_YOUR TASK_
From the records below, transcribe exactly the lines that begin at the line with "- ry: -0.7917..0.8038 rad" and end at the line with "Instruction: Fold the", both included.

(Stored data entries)
____________________
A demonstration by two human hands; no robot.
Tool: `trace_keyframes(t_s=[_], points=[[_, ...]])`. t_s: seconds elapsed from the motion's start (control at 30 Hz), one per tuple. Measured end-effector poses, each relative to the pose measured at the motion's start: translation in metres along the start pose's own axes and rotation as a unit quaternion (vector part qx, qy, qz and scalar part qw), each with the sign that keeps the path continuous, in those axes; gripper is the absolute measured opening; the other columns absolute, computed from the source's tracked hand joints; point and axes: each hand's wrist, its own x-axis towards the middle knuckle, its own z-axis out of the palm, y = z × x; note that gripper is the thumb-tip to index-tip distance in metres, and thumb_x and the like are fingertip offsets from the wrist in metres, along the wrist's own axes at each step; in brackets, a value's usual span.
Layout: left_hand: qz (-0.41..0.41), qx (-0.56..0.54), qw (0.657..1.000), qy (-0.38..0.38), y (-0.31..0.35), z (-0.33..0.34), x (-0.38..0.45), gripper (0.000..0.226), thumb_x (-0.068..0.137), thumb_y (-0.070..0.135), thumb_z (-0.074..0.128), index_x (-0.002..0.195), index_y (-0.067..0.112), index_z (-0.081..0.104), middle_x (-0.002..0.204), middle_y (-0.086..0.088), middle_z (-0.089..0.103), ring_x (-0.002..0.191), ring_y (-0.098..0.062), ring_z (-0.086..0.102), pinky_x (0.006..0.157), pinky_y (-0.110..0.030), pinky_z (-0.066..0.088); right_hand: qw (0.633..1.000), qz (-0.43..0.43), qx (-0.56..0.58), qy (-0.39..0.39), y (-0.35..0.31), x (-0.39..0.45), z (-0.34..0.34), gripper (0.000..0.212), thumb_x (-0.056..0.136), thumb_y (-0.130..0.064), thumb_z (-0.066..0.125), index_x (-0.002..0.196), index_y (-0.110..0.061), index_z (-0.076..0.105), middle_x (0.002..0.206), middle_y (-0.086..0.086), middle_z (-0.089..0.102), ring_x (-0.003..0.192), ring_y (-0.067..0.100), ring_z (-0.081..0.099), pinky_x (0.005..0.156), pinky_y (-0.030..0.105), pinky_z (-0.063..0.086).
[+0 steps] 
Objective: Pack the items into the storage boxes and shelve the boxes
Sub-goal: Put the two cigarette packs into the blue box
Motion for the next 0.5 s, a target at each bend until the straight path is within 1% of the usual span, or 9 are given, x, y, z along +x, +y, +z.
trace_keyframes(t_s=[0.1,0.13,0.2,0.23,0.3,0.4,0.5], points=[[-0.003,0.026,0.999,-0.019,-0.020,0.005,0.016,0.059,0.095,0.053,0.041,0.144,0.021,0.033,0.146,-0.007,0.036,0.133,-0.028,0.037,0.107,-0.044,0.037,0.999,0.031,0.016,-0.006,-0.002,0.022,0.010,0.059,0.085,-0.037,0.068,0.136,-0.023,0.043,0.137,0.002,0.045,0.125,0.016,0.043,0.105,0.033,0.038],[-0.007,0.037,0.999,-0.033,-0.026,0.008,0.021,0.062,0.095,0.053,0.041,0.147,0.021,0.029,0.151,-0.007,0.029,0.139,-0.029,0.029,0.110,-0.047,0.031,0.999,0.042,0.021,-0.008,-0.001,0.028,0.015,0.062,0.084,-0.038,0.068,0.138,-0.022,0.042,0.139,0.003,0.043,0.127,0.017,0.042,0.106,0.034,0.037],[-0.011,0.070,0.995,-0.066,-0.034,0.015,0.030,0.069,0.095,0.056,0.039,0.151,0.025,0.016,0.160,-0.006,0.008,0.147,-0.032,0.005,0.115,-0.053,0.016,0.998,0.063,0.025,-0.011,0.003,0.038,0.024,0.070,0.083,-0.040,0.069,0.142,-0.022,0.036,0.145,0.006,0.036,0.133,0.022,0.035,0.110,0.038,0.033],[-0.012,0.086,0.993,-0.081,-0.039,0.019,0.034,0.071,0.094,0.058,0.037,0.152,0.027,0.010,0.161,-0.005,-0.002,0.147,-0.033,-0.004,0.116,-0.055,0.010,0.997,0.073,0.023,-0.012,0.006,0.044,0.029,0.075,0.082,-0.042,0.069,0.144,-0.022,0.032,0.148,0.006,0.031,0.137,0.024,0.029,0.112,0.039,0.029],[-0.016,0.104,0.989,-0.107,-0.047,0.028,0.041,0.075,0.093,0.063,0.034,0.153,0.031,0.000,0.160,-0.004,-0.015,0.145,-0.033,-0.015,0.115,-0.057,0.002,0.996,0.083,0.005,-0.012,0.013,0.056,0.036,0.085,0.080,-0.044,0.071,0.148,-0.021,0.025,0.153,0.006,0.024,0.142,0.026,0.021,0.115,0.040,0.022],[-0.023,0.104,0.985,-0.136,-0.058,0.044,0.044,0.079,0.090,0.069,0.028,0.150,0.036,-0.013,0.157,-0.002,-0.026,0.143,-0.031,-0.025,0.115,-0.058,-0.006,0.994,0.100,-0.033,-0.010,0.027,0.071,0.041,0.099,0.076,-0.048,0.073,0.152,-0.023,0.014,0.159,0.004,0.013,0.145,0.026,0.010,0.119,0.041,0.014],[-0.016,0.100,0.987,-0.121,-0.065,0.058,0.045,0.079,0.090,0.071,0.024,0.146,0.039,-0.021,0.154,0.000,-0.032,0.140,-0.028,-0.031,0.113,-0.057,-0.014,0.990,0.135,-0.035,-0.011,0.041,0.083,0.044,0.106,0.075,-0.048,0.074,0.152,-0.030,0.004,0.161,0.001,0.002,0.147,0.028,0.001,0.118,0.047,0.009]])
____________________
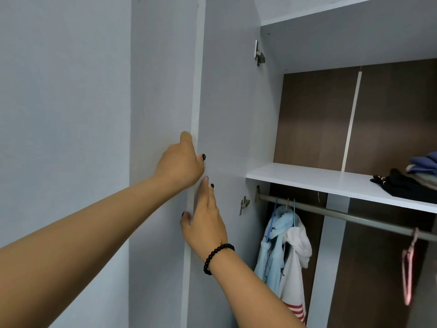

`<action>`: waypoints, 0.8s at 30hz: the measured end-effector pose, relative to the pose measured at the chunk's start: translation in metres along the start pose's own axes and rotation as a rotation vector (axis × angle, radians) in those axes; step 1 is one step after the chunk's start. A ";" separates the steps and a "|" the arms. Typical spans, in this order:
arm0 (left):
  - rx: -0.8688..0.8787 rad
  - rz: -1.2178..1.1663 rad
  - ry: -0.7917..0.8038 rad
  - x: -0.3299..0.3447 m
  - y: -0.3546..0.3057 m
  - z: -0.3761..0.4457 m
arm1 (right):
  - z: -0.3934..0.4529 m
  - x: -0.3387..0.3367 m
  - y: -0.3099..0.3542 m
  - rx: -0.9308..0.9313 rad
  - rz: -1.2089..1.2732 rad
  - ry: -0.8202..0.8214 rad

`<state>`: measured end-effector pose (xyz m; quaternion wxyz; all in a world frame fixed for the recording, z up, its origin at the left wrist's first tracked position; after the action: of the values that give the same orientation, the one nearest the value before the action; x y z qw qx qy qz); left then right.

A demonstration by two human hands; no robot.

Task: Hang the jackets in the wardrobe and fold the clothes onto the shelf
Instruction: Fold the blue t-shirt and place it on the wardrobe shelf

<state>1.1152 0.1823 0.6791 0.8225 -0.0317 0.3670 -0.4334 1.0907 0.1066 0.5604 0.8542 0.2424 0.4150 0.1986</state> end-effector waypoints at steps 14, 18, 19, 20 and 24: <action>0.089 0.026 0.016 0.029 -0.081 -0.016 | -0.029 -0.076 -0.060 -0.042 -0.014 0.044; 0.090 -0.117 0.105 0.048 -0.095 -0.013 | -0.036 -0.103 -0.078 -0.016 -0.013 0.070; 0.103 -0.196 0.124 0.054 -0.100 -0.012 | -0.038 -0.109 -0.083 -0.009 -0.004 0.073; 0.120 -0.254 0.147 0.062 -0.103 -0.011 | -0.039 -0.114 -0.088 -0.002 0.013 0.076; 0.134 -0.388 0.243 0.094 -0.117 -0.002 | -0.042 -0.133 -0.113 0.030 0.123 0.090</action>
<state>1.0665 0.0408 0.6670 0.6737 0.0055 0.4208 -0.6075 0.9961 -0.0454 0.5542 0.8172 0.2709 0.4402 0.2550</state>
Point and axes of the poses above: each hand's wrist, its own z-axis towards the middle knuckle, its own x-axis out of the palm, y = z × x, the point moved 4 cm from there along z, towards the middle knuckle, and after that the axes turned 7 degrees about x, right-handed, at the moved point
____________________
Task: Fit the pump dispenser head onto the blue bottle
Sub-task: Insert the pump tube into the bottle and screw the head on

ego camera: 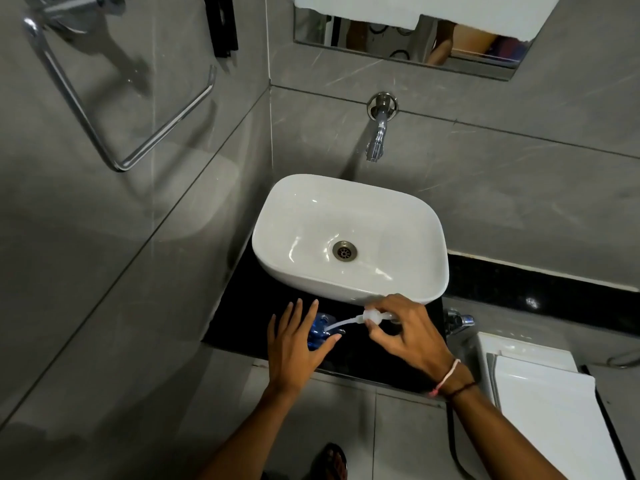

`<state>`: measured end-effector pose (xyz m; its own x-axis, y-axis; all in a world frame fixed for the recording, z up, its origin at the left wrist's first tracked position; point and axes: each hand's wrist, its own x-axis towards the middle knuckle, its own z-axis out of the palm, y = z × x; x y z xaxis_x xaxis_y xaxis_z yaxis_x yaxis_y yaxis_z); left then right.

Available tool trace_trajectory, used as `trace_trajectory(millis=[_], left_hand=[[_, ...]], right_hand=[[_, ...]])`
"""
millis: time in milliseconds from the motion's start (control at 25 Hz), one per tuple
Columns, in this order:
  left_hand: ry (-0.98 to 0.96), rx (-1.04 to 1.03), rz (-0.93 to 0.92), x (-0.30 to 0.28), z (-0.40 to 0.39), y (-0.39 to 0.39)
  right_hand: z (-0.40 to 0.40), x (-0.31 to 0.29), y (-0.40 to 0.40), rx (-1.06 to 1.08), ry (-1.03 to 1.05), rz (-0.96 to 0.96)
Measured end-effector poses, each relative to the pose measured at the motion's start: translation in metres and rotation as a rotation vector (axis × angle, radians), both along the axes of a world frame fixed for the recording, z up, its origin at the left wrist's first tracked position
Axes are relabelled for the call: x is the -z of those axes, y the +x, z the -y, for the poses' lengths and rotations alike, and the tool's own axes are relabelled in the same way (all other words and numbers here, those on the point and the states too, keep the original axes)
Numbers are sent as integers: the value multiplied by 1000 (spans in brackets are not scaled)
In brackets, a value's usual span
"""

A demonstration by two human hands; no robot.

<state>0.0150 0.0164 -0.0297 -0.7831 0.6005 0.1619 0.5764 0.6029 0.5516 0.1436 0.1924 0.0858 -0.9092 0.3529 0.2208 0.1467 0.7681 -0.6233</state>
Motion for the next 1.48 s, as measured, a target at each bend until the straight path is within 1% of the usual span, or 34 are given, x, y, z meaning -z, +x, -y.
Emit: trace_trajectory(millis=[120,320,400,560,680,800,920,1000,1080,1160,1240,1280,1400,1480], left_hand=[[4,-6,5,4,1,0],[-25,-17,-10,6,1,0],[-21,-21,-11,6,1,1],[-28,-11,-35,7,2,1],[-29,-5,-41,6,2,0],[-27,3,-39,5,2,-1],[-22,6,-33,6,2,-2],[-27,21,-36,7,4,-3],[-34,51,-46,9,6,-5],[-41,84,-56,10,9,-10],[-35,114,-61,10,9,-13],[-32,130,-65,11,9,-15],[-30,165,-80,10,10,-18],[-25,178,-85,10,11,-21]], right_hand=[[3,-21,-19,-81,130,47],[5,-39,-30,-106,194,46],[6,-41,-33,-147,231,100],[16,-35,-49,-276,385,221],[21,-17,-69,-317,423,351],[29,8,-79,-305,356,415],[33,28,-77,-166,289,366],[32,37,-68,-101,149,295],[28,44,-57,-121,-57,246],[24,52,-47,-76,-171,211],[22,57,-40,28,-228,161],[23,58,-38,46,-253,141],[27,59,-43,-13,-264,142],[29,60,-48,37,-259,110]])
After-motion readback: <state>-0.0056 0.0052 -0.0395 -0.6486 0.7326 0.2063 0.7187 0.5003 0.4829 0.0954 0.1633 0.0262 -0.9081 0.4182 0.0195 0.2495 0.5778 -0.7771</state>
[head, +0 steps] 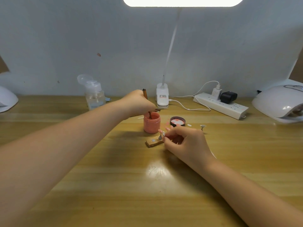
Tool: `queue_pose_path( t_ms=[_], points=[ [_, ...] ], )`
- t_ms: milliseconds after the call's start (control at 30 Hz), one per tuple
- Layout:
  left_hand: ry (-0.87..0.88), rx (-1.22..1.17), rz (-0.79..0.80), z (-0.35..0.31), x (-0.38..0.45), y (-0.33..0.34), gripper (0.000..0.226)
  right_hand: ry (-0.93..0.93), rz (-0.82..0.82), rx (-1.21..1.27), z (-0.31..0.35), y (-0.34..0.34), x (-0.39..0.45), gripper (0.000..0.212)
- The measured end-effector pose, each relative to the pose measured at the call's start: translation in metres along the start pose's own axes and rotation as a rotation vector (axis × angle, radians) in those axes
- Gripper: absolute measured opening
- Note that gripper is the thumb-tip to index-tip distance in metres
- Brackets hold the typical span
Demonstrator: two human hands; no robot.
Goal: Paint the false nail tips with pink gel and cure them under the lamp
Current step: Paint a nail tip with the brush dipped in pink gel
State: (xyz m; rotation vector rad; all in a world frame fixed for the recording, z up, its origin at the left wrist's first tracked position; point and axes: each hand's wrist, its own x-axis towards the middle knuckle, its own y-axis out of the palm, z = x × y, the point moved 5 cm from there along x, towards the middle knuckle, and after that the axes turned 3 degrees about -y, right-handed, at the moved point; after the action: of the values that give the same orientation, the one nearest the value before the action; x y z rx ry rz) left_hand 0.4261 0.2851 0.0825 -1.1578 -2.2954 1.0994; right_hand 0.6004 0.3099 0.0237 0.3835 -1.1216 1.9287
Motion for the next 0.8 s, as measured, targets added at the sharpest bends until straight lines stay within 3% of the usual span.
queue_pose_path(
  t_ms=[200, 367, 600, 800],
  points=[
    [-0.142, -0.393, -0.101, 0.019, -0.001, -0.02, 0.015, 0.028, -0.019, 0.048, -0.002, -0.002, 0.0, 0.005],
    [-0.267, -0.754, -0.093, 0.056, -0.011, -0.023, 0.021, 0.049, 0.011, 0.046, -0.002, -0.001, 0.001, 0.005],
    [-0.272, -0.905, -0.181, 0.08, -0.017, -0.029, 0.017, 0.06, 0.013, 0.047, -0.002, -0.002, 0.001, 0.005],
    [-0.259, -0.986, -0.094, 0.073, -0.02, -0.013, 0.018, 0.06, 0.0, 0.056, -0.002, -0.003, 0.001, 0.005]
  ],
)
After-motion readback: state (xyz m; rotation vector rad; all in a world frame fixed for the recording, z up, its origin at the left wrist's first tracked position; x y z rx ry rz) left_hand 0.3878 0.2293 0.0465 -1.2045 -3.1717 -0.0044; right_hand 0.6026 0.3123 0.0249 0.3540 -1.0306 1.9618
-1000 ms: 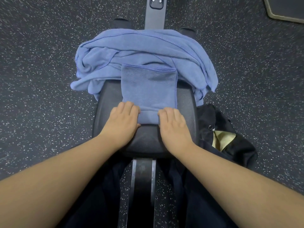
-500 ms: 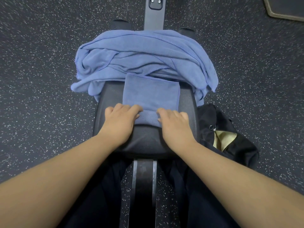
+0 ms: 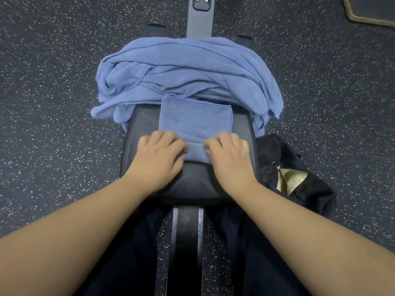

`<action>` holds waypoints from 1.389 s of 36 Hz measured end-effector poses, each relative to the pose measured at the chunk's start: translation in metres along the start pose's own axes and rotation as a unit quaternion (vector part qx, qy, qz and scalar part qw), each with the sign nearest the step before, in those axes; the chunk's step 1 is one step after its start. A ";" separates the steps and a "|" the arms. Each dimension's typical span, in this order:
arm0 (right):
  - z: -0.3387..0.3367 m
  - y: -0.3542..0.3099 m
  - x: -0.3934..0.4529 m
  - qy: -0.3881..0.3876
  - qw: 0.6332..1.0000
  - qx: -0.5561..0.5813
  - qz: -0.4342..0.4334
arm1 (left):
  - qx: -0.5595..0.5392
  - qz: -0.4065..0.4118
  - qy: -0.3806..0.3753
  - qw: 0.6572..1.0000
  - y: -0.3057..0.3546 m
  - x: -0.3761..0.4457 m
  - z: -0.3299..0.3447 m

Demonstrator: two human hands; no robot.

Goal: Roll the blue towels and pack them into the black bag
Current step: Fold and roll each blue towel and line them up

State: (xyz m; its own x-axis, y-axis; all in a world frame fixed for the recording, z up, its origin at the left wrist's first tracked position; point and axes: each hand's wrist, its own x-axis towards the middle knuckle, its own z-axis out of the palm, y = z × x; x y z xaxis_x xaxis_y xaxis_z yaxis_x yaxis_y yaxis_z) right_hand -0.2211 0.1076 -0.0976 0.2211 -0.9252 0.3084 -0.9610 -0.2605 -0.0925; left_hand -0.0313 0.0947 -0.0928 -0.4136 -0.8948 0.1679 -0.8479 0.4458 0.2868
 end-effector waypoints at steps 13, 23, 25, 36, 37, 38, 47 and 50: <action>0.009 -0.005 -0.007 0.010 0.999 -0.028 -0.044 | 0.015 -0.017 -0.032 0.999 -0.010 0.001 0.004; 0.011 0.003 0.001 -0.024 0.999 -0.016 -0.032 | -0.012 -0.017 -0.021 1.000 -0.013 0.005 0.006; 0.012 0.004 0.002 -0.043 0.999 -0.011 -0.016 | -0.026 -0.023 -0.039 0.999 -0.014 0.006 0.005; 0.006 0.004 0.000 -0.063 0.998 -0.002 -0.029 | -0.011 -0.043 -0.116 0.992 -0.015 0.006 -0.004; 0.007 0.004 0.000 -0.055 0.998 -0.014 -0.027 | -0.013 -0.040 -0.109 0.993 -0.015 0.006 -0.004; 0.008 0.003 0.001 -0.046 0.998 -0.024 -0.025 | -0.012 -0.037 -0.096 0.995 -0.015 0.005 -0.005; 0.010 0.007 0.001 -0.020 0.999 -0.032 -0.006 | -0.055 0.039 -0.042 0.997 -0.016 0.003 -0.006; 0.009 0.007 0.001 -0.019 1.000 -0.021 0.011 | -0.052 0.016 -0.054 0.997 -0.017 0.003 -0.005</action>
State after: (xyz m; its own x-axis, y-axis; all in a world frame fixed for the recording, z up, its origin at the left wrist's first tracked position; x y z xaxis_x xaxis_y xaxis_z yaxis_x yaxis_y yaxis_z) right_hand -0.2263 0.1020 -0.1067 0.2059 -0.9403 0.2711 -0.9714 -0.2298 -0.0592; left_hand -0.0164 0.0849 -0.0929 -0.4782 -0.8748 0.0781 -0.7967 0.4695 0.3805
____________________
_REPLY TO THE TASK_
  - ry: -0.7917..0.8038 rad
  - x: -0.3299..0.3447 m
  - y: -0.3546..0.3057 m
  - z: -0.3761..0.4457 m
arm1 (right):
  - z: -0.3934..0.4529 m
  - x: -0.3387..0.3367 m
  - y: -0.3099..0.3542 m
  - rx: -0.9308..0.9313 rad
  - rz: -1.2089..1.2732 rad
  - ry: -0.8202..0.8214 rad

`<state>`: measured end-effector pose (xyz m; quaternion wxyz; all in a world frame fixed for the recording, z up, its origin at the left wrist's first tracked position; after the action: of the values that give the same orientation, the one nearest the value before the action; x y z qw qx qy qz); left then right.

A demonstration by two human hands; no robot.

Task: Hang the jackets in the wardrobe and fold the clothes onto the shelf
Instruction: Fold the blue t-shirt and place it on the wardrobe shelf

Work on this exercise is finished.